--- Exercise material Enclosed Below ---

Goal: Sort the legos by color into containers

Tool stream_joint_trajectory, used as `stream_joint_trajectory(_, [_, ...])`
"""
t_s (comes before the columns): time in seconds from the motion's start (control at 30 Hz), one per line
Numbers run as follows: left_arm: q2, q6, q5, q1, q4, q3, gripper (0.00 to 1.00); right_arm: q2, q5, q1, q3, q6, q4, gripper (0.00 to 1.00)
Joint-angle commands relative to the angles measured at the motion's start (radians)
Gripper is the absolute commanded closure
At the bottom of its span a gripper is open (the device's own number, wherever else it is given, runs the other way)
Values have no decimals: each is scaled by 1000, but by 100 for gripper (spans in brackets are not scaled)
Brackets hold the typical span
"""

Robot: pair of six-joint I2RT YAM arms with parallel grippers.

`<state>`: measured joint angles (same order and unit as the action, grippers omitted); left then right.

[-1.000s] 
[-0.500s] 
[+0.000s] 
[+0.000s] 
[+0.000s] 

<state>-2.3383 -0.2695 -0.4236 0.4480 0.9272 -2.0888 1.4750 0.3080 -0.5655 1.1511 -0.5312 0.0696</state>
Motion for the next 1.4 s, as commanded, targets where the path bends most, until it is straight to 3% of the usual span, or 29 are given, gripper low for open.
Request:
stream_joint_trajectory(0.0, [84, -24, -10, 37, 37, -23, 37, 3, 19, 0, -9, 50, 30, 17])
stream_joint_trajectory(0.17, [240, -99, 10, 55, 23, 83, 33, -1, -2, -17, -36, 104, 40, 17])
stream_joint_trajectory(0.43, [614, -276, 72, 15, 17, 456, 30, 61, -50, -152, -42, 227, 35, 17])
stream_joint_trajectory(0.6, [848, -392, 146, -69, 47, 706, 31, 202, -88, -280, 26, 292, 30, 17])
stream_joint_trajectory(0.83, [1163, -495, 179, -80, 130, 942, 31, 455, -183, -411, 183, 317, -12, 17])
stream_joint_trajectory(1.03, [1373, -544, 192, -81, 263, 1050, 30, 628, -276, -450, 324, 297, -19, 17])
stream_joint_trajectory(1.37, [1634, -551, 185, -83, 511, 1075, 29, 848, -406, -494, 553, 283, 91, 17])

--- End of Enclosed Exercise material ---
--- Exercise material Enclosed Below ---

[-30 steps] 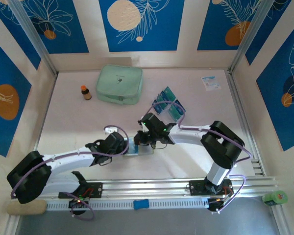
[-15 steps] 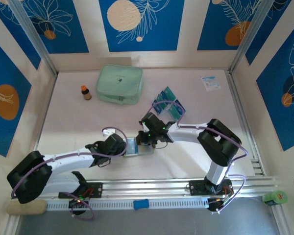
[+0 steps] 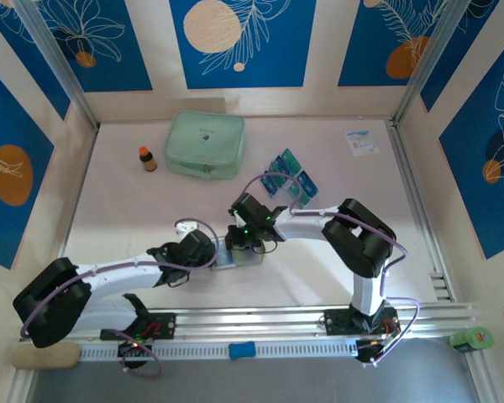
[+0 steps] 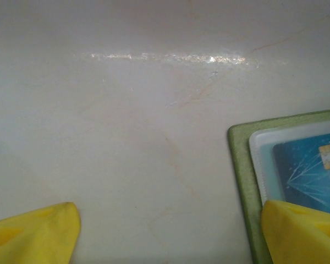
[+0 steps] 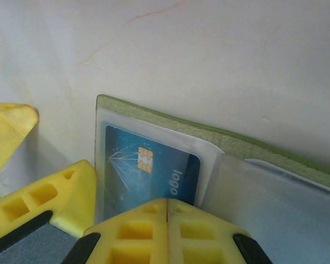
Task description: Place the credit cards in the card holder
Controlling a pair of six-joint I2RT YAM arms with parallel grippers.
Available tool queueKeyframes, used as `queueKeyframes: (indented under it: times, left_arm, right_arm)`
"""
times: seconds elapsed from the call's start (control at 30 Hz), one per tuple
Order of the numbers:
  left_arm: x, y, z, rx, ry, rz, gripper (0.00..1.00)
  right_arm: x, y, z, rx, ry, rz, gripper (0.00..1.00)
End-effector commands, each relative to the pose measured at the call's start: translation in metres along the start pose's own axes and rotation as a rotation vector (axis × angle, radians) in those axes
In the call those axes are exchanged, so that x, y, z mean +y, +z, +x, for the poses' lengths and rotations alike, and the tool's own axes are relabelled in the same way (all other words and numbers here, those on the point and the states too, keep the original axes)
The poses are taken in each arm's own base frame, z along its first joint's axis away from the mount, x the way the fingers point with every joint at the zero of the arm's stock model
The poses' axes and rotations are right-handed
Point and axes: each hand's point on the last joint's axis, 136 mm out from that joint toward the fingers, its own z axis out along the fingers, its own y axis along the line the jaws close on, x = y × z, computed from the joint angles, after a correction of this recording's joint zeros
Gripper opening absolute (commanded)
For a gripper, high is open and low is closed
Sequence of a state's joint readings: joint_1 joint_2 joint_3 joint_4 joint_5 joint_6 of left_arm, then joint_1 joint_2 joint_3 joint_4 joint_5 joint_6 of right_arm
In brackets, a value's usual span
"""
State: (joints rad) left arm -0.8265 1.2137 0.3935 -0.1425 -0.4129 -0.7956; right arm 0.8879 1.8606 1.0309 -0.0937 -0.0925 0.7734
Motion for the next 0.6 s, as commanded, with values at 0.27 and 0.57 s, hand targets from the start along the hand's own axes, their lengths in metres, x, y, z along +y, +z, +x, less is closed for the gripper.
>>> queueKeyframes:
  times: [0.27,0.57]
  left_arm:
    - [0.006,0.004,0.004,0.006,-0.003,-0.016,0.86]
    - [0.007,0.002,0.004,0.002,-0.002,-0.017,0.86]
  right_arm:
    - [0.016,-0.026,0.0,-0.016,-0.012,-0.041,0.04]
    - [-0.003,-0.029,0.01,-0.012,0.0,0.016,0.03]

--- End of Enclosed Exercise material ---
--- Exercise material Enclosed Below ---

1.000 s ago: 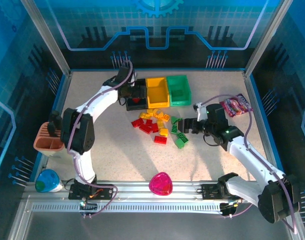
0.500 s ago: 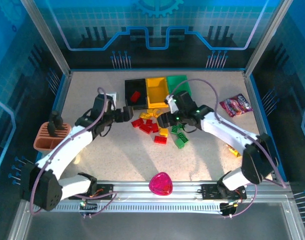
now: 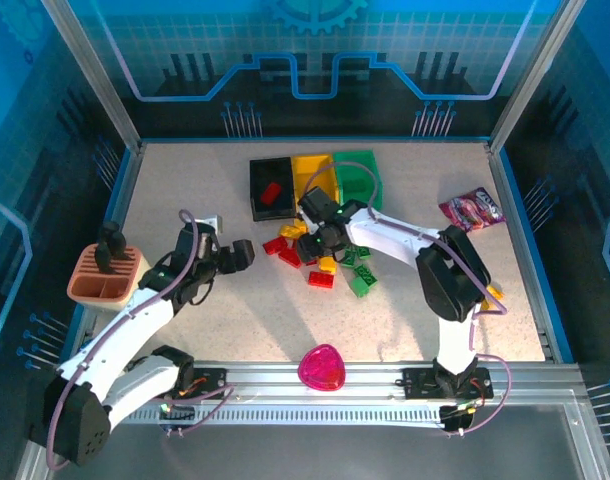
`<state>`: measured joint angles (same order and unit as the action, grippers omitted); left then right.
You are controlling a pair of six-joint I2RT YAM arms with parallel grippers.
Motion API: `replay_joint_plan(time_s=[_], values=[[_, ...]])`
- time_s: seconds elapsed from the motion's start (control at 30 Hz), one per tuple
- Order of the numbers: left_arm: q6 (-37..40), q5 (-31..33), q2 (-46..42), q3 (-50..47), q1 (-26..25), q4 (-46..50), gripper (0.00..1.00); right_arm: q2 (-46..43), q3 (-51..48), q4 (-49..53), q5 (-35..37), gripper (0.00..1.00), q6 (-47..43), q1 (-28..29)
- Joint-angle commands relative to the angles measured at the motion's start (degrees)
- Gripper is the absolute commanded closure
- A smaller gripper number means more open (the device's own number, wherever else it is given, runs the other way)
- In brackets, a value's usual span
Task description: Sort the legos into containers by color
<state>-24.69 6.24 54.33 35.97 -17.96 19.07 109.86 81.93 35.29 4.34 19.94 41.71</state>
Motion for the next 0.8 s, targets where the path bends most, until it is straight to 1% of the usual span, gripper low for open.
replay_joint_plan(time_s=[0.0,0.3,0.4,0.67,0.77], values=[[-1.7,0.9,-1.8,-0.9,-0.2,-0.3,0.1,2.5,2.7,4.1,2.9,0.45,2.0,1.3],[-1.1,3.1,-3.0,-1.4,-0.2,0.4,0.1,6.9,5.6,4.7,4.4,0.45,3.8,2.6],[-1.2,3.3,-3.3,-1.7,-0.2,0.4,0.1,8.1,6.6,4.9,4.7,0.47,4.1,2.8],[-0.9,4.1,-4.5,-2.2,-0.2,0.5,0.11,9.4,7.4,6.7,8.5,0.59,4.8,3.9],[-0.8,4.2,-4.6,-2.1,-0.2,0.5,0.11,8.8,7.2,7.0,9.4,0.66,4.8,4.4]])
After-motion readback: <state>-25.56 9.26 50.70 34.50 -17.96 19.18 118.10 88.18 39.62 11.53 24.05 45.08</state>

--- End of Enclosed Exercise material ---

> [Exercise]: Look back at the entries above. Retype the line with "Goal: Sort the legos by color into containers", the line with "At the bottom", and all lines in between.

> [Result]:
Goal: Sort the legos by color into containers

Tool stream_joint_trajectory, used as `stream_joint_trajectory(_, [_, ...])`
"""
t_s (comes before the columns): time in seconds from the motion's start (control at 30 Hz), one per line
Numbers run as follows: left_arm: q2, q6, q5, q1, q4, q3, gripper (0.00 to 1.00); right_arm: q2, q5, q1, q3, q6, q4, gripper (0.00 to 1.00)
Joint-angle commands relative to the angles measured at the motion's start (radians)
Gripper is the absolute commanded closure
At the bottom of its span a gripper is open (the device's own number, wherever else it is given, runs the other way)

The output is now finished.